Charles Ellicott Commentary Jeremiah 31:29-30

Charles Ellicott Commentary

Jeremiah 31:29-30

1819–1905
Anglican
Charles Ellicott
Charles Ellicott

Charles Ellicott Commentary

Jeremiah 31:29-30

1819–1905
Anglican
SCRIPTURE

"In those days they shall say no more, The fathers have eaten sour grapes, and the children`s teeth are set on edge. But every one shall die for his own iniquity: every man that eateth the sour grapes, his teeth shall be set on edge." — Jeremiah 31:29-30 (ASV)

The fathers have eaten a sour grape ... —The proverb was one which, as we find from Ezekiel 18:2-3, had at that time come into common use. Men found in it an explanation of their sufferings which relieved their consciences. They were suffering, they said, for the sins of their fathers, not for their own. They distorted the words which, as asserting the continuity of national life, were attached to the second Commandment (Exodus 20:5), and instead of finding in them a warning restraining them from evil by the fear of transmitting evil to another generation, they found in them a plea for their own recklessness.

Both Ezekiel and Jeremiah felt that the time had come when, even at the risk of a seeming contradiction to words clothed with Divine authority, the other aspect of God’s government had to be asserted in all its fullness.

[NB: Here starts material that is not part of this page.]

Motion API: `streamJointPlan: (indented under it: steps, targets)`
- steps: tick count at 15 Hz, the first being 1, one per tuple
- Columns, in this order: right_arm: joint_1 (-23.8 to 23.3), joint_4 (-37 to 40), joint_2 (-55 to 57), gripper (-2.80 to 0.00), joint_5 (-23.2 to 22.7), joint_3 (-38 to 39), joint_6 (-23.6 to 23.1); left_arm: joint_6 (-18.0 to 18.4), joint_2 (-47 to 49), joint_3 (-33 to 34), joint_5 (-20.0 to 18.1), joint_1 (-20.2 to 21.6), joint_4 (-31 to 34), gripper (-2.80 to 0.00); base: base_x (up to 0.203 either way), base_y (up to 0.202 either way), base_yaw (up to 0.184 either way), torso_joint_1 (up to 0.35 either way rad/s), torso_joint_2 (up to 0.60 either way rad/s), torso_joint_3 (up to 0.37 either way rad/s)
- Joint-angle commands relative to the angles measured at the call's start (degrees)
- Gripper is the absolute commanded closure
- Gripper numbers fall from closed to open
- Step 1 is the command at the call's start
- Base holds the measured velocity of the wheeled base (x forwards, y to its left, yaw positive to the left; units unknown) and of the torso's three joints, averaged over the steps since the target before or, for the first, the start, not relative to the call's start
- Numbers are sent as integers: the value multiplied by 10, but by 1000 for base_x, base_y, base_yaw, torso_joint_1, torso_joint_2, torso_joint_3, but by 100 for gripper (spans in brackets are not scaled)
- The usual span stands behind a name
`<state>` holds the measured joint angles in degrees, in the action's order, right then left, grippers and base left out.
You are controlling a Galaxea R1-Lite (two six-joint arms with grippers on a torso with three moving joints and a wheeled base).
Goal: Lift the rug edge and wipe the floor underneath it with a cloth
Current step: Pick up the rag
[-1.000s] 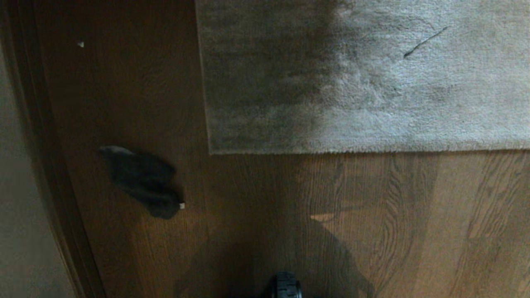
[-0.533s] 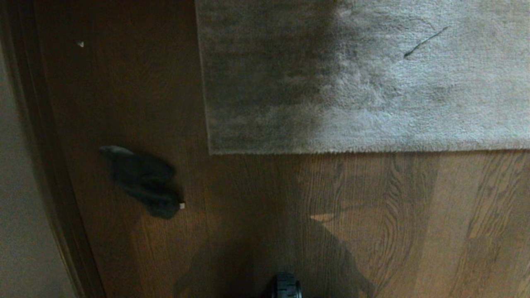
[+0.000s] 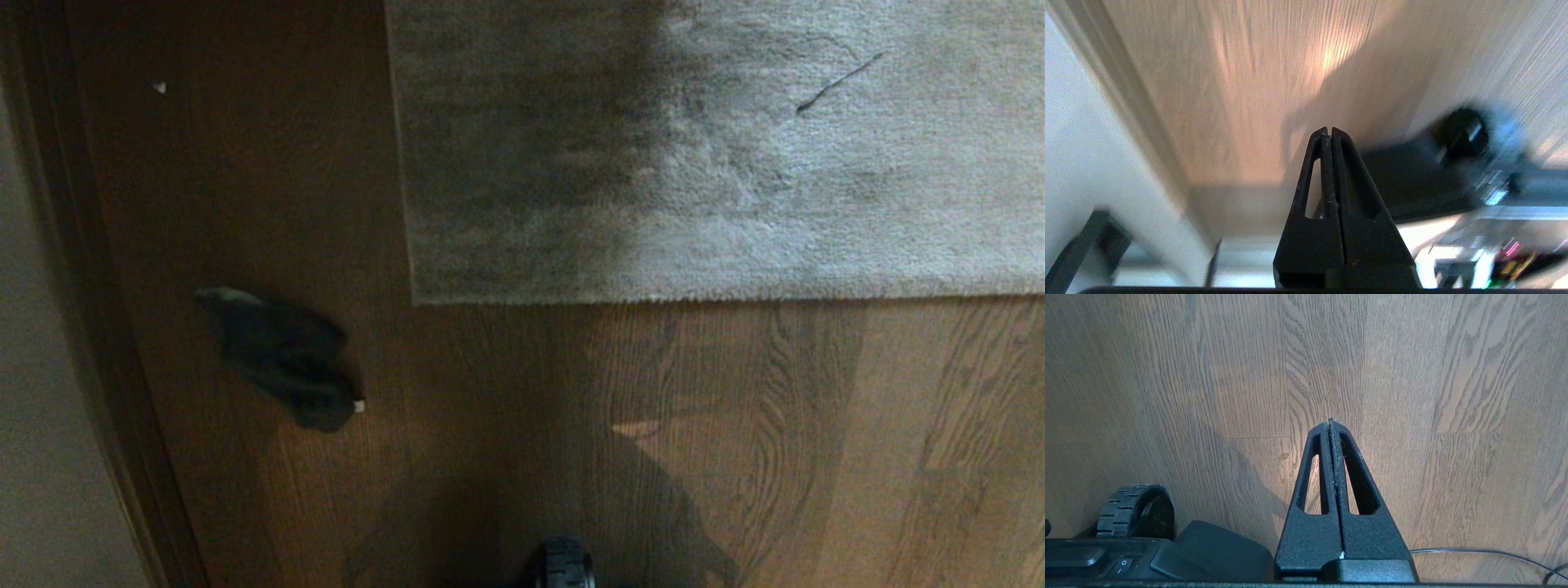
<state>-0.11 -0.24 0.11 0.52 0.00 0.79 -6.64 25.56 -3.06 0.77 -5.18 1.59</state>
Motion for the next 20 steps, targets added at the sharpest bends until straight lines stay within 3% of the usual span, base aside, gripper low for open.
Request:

Therefore, they laid stress on the truth that each man is responsible for his own acts, and for those alone, and that the law of the inheritance of evil (what we have learnt to call the law of hérédité) leaves untouched the freedom of man’s will.

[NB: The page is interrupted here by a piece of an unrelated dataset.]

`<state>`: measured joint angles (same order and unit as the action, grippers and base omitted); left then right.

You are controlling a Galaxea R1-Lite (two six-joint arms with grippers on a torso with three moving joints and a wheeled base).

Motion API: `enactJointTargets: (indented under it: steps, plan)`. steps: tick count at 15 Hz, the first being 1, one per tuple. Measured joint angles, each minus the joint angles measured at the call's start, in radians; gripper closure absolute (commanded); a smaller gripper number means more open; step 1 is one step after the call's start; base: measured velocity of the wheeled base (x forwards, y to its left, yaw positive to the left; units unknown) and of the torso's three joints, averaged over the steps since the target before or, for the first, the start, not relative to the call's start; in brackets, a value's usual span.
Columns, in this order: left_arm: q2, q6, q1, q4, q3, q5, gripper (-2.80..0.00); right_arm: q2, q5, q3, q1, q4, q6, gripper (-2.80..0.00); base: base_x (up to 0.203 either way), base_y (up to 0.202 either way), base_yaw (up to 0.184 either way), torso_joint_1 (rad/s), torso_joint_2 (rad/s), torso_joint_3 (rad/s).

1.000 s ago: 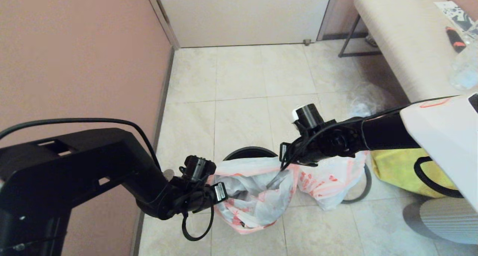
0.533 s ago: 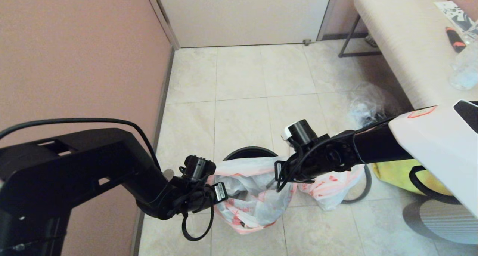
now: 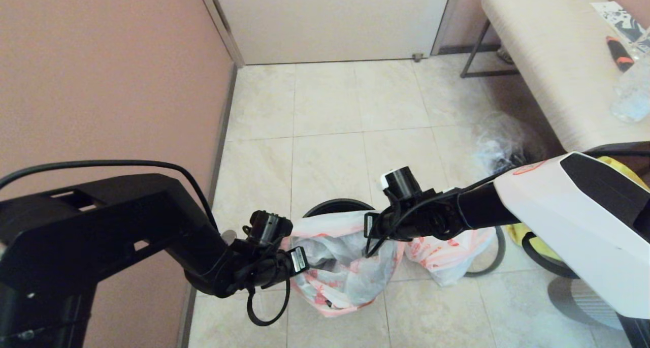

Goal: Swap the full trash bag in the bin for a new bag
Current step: Put the new garbage bag on the trash can

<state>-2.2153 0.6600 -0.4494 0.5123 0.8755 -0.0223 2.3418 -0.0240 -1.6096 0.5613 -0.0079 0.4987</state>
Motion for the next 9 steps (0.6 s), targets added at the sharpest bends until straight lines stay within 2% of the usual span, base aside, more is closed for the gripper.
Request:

The saying, “the eater of the sour grape, his teeth shall be set on edge,” is, as it were, an emendation of the proverbial saying. The words of the Latin poet, “Delicta majorum immeritus lues,” “You, for no guilt of yours, will pay the forfeit of your fathers’ sins” (Horace, Odes, iii. 6, 1), show how ready men have been at all times to make a similar excuse. How the two truths are to be reconciled—the law of hereditary tendencies, and punishments that fall not on the original offenders but on their children, and the law of individual responsibility—is a question to which we can give no formal answer. We must be content to accept both laws, and rest in the belief that the Judge of all the earth will assuredly do right.